O novo lançamento foi uma jogada provocativa nas relações do Norte com Washington. Desde janeiro, a Coreia do Norte realizou uma série de testes de mísseis de curto alcance, com o objetivo de subir na lista de prioridades do governo Biden, focado na pandemia e na guerra na Ucrânia.
Biden agora enfrenta uma escolha difícil: assumir uma linha dura e arriscar que a Coreia do Norte leve a península à beira da guerra, ou se envolver com Kim no que pode se transformar em outra rodada de negociações infrutíferas.

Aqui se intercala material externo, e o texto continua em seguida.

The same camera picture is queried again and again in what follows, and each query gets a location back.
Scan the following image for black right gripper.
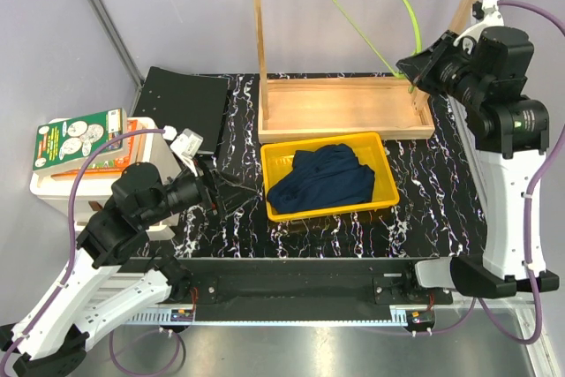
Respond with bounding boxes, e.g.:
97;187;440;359
398;29;488;108

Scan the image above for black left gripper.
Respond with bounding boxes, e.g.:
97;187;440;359
141;153;260;226

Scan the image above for navy blue shorts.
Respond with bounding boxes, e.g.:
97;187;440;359
267;144;375;214

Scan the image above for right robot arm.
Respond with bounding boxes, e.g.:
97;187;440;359
396;26;560;304

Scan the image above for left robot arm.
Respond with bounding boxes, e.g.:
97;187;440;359
1;162;257;376

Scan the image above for yellow plastic tray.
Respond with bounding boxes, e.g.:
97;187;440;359
260;132;400;222

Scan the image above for black foam board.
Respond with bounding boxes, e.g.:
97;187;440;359
133;66;230;155

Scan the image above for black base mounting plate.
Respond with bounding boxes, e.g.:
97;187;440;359
180;258;453;326

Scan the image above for wooden clothes rack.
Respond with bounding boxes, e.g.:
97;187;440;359
252;0;474;144

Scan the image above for green printed cardboard box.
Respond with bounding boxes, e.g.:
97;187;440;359
33;108;139;177

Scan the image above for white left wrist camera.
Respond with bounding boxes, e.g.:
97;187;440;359
162;125;204;175

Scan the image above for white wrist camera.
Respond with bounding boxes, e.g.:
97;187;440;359
453;0;504;47
162;125;204;175

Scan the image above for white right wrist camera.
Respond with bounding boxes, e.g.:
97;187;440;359
453;0;504;47

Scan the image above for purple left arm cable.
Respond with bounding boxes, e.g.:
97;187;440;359
0;128;189;373

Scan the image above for left aluminium frame post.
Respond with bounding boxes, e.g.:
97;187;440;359
87;0;144;88

Até agora, a abordagem de Biden à Coreia do Norte tem sido mais próxima da do ex-presidente Barack Obama – mantendo a porta aberta para o diálogo, mas recusando-se a oferecer incentivos para trazer o Norte para a mesa.
O teste na quinta-feira foi uma tentativa de exigir a atenção do governo Biden, disse Yang Moo-jin, professor da Universidade de Estudos Norte-coreanos em Seul.
“A Coreia do Norte vem aumentando gradualmente as tensões este ano com uma série de testes de mísseis para forçar os Estados Unidos a retornar às negociações com uma oferta melhor, mas Washington não demonstrou interesse”, disse o professor Yang. “Ao quebrar a moratória de testes do ICBM, a Coreia do Norte colocou o diálogo em segundo plano e está voltando a um confronto de poder por poder com os Estados Unidos.”
Ele acrescentou: “Veremos um ciclo vicioso da Coreia do Norte avançando suas capacidades nucleares e aumentando as tensões na península coreana”.